### WHAT YOU HAVE TO DO
From the line with "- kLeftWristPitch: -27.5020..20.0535" through the line with "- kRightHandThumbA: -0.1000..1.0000", repeat the entries verbatim, both end lines included, and add nothing.

### EXCERPTED RECORDS
========================

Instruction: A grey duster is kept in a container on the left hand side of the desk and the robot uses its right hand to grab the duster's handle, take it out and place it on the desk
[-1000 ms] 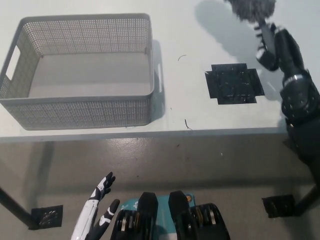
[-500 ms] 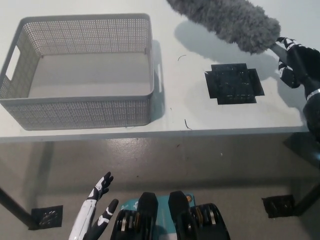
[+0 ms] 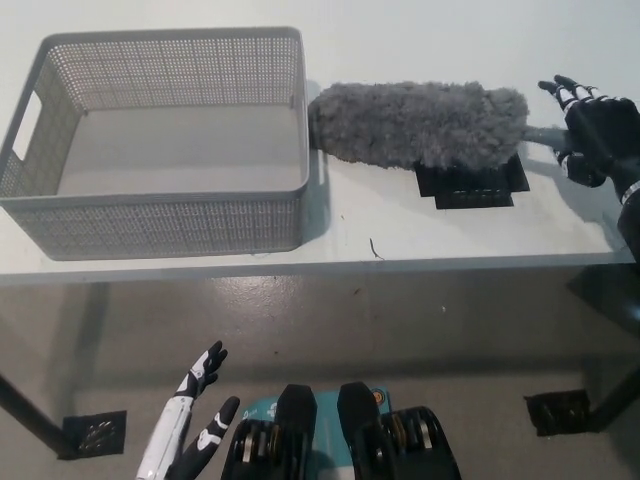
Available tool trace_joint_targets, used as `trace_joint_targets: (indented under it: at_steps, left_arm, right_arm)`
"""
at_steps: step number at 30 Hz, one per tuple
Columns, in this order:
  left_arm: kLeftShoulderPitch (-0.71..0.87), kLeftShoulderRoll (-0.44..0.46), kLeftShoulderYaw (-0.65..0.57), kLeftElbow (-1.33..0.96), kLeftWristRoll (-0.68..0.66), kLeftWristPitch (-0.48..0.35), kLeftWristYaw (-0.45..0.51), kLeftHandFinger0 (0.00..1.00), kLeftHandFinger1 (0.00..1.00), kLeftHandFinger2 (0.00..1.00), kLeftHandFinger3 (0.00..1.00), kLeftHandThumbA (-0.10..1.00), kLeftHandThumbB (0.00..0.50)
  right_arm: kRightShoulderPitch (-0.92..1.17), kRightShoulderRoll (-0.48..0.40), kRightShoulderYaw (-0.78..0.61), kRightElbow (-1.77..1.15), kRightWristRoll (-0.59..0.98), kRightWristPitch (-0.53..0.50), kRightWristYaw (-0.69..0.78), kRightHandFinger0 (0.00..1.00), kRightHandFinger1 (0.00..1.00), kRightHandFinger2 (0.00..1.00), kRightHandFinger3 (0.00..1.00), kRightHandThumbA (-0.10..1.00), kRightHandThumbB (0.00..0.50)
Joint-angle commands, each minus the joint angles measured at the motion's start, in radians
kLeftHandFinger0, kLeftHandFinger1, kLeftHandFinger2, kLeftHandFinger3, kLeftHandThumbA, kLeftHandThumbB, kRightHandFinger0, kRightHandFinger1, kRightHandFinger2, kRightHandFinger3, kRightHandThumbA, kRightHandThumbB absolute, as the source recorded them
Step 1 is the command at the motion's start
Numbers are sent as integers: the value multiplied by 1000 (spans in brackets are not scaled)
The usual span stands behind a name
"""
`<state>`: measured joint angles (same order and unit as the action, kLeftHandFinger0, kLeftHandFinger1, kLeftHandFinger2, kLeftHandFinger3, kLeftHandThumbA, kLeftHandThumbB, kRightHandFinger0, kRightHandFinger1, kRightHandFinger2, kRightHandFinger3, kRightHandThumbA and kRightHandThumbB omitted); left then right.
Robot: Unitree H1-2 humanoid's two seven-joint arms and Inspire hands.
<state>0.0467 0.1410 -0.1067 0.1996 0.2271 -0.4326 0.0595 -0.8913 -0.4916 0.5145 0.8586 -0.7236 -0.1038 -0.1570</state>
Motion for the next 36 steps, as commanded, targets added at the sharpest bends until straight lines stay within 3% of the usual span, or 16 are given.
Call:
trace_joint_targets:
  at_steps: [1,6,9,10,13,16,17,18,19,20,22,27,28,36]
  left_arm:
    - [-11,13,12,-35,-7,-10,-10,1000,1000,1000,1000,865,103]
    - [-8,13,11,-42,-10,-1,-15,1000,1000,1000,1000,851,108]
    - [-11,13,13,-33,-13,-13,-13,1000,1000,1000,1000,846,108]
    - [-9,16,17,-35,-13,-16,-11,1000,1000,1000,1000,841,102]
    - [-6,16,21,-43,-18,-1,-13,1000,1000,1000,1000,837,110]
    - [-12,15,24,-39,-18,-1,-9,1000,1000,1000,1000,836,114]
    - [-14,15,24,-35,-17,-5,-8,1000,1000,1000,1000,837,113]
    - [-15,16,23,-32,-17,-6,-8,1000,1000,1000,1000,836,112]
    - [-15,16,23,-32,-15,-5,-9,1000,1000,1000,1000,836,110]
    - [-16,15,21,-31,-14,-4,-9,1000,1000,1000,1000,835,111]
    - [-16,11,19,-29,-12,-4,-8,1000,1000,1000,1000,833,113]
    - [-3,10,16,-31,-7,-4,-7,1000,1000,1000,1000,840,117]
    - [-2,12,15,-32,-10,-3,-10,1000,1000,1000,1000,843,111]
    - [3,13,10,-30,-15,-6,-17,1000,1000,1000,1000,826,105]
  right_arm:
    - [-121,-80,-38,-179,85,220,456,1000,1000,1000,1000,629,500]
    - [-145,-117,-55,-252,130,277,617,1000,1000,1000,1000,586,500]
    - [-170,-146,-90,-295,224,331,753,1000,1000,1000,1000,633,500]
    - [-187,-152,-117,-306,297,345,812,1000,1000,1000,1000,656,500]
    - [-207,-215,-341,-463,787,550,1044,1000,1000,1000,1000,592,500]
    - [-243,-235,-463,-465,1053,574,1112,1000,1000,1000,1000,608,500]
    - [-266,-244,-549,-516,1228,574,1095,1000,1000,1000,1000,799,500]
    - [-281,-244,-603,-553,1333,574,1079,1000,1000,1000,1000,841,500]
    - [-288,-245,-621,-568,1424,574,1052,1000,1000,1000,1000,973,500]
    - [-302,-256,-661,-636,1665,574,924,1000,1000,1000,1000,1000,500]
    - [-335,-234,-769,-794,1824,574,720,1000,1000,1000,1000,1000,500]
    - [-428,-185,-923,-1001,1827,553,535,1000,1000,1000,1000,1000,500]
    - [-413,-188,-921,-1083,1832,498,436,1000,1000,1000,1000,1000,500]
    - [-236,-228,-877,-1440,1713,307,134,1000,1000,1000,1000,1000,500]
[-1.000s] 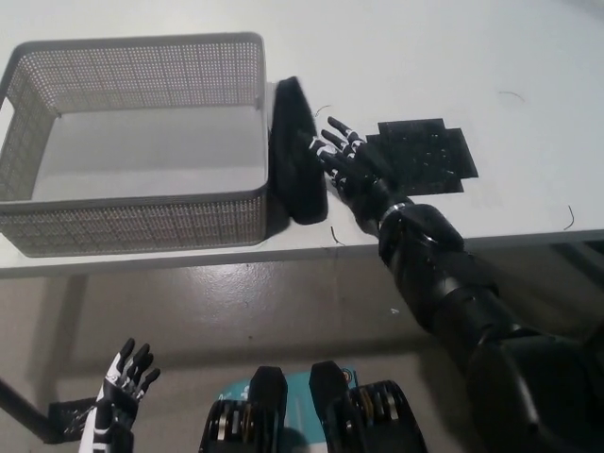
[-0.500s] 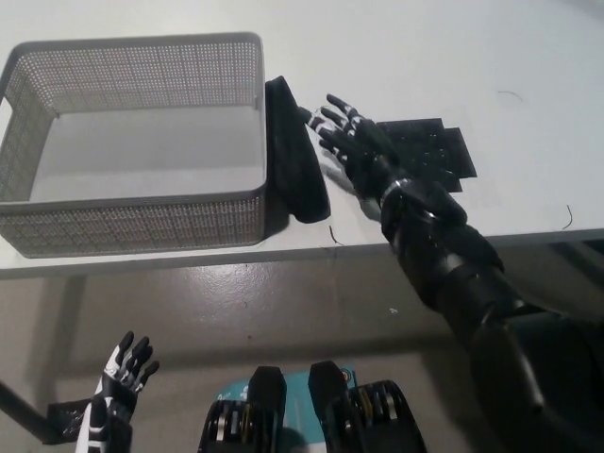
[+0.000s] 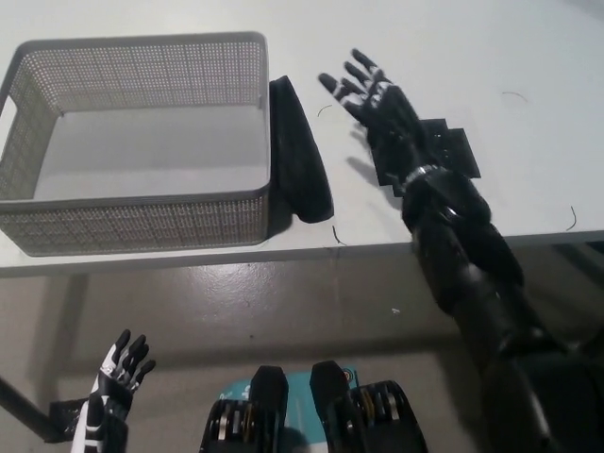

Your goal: Use the right hand to push the pencil case on the right hand side to the container on the left side

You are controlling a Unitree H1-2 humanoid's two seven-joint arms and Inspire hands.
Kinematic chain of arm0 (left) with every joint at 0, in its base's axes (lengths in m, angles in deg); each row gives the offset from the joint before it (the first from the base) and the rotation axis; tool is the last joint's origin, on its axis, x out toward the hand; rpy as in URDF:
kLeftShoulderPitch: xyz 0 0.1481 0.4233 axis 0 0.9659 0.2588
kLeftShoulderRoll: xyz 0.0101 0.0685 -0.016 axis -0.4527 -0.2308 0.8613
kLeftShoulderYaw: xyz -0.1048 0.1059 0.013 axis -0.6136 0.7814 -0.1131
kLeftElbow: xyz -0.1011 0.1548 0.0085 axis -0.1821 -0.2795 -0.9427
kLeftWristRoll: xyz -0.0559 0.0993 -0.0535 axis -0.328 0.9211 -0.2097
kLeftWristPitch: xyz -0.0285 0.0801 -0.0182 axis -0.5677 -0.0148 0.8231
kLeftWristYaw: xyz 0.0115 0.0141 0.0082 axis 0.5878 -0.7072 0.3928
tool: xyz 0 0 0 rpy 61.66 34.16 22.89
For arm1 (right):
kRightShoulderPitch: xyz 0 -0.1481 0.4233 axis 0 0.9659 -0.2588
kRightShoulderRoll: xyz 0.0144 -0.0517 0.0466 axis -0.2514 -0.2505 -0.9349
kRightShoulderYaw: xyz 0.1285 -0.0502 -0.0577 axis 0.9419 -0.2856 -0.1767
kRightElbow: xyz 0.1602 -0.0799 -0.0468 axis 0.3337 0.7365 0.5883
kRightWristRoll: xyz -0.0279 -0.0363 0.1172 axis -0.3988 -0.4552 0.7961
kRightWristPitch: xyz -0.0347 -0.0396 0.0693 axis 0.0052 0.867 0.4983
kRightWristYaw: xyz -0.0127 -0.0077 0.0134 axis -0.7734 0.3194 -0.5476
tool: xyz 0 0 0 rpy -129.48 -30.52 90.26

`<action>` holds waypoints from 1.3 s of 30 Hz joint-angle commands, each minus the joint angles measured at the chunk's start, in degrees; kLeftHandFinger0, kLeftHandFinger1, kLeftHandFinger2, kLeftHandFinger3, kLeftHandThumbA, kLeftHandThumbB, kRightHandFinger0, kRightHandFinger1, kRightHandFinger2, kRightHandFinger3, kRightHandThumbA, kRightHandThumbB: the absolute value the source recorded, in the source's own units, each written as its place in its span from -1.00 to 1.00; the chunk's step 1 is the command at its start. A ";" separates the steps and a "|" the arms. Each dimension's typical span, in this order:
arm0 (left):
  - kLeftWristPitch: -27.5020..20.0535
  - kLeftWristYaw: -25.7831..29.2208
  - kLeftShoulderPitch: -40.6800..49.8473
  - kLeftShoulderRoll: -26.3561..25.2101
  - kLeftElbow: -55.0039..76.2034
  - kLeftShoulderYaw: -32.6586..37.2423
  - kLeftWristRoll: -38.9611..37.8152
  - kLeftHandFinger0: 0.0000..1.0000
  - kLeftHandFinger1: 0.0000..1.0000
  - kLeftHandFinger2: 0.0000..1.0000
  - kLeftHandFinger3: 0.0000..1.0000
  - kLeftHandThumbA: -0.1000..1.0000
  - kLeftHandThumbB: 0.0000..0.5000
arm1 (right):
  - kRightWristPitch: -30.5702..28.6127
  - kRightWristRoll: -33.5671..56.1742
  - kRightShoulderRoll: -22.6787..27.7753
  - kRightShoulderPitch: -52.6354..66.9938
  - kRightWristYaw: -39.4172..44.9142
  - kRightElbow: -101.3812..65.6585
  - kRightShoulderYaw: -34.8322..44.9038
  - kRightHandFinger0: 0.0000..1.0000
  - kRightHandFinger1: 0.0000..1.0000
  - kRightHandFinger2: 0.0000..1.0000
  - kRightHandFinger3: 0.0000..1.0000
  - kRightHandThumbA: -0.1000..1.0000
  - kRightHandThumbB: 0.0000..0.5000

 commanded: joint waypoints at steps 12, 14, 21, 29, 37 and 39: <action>-1.80 -1.90 -0.08 -0.69 1.02 0.24 -1.74 1.00 1.00 1.00 1.00 1.00 0.02 | 11.49 9.98 9.71 41.29 3.74 -83.99 -0.77 1.00 1.00 1.00 1.00 1.00 0.25; -1.80 -1.69 -0.25 -0.84 0.98 0.07 -1.66 1.00 1.00 1.00 1.00 1.00 0.04 | 9.97 10.72 10.28 45.00 4.08 -86.60 -0.81 1.00 1.00 1.00 1.00 1.00 0.27; -1.80 -1.55 -0.83 -1.31 0.57 0.17 -1.85 1.00 1.00 1.00 1.00 1.00 0.05 | 3.97 11.89 11.94 60.34 5.55 -91.68 -0.35 1.00 1.00 1.00 1.00 1.00 0.27; -1.80 -1.28 -1.06 -1.52 0.48 -0.22 -1.88 1.00 1.00 1.00 1.00 1.00 0.08 | 0.03 11.82 11.80 70.94 7.82 -87.87 -3.18 1.00 1.00 1.00 1.00 1.00 0.18; -1.80 -0.63 -2.07 -1.90 -0.11 -0.67 -1.22 1.00 1.00 1.00 1.00 1.00 0.09 | -1.04 7.53 10.52 71.69 7.68 -77.64 -7.35 1.00 1.00 1.00 1.00 1.00 0.17; -1.80 -0.34 -2.35 -2.19 -0.19 -0.97 -0.89 1.00 1.00 1.00 1.00 1.00 0.09 | -0.22 6.86 10.04 70.07 6.96 -75.29 -8.37 1.00 1.00 1.00 1.00 1.00 0.28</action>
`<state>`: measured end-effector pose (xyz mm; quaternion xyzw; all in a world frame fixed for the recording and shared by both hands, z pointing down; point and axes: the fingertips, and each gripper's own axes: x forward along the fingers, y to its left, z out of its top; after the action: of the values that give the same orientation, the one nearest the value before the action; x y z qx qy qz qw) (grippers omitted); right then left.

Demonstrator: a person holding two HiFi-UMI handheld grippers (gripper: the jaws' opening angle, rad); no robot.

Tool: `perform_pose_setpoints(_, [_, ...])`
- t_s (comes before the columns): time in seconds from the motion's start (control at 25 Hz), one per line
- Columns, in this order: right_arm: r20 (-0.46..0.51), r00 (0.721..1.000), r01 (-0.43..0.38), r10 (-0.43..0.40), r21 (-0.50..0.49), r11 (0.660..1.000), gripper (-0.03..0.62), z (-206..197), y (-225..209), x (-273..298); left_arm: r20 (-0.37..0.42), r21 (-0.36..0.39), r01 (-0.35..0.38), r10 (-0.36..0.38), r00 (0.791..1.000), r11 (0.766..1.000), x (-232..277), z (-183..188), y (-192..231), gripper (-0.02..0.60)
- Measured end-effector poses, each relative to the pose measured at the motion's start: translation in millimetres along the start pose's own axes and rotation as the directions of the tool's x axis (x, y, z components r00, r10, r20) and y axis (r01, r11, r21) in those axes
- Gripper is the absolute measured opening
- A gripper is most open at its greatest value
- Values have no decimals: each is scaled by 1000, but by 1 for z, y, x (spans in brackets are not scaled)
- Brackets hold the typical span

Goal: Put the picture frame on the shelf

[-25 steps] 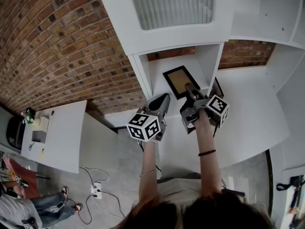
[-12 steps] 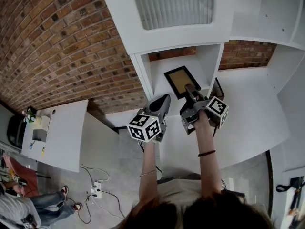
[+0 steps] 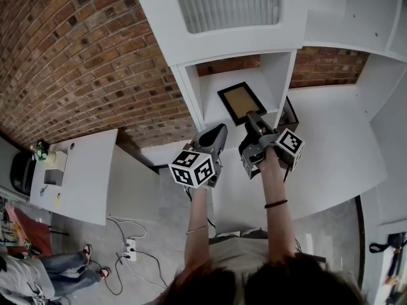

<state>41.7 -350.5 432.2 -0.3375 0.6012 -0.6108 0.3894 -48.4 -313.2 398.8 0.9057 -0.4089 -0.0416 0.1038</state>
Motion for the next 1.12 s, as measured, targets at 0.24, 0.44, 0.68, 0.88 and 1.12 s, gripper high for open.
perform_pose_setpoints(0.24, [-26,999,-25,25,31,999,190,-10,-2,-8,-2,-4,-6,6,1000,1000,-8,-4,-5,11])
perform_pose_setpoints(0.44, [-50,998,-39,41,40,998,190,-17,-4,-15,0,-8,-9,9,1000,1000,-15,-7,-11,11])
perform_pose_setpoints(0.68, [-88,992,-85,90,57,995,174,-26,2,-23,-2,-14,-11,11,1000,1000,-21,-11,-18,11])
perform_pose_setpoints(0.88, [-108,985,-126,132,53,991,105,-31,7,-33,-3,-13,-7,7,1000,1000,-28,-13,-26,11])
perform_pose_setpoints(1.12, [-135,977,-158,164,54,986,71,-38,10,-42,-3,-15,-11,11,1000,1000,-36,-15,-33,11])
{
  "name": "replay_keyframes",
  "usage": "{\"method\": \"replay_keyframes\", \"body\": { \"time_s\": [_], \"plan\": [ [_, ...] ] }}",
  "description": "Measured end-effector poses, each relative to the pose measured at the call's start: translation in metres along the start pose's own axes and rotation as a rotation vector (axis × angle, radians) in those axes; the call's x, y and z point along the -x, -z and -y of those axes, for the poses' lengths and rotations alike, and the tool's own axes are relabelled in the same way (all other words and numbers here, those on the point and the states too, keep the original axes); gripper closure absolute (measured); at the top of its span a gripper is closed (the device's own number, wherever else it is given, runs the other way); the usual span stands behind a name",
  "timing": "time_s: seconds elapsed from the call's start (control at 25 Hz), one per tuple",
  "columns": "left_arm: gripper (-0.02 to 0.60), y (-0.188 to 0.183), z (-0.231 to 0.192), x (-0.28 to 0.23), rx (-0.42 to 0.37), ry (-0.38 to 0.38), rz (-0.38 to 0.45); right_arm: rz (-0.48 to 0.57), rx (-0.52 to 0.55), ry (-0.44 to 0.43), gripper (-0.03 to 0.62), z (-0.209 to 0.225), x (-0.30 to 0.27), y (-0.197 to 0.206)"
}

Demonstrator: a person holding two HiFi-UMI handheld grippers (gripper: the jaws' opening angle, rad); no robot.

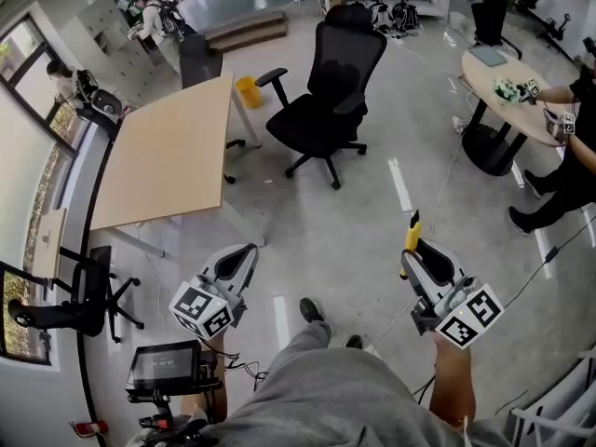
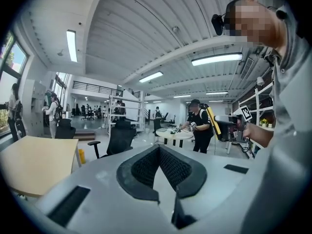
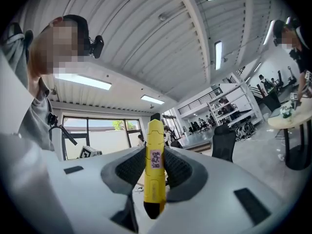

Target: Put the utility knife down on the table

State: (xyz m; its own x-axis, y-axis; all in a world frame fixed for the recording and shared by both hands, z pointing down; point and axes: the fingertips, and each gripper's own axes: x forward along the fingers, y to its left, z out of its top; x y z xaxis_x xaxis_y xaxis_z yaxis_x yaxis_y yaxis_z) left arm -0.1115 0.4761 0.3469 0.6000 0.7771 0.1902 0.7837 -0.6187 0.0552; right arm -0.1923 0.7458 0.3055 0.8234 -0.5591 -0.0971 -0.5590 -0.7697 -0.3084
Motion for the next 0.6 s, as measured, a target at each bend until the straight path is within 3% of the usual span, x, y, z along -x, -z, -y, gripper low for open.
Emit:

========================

### SOLUTION FOR THIS PROBLEM
  - kLeftWristPitch: -27.5020..20.0535
  - kLeftWristYaw: -25.7831..29.2208
  - kLeftShoulderPitch: -40.6800..49.8473
  - kLeftShoulderRoll: -26.3561..25.2101
  - kLeftElbow: -55.0039..76.2034
  - kLeftShoulderYaw: -32.6586..37.2423
  - kLeftWristRoll: -38.9611..37.8152
  - kLeftHandFinger0: 0.0000..1.0000
  - kLeftHandFinger1: 0.0000..1.0000
  - kLeftHandFinger2: 0.0000..1.0000
  - kLeftHandFinger3: 0.0000..1.0000
  - kLeftHandThumbA: -0.1000..1.0000
  - kLeftHandThumbB: 0.0000..0.5000
arm1 (right):
  - kRightWristPitch: -30.5702..28.6127
  - kRightWristRoll: -33.5671..56.1742
  - kRightShoulderRoll: -22.6787..27.7753
  - kRightShoulderPitch: -52.6354..66.9938
  - kRightWristYaw: -39.4172..44.9142
  - kRightElbow: -101.3812..65.6585
  - kRightShoulderYaw: -34.8322..44.9038
  - kRightHandFinger0: 0.0000..1.0000
  - kRightHandFinger1: 0.0000..1.0000
  - kRightHandFinger2: 0.0000..1.0000
  - kRightHandFinger3: 0.0000..1.0000
  - kRightHandThumbA: -0.1000..1.0000

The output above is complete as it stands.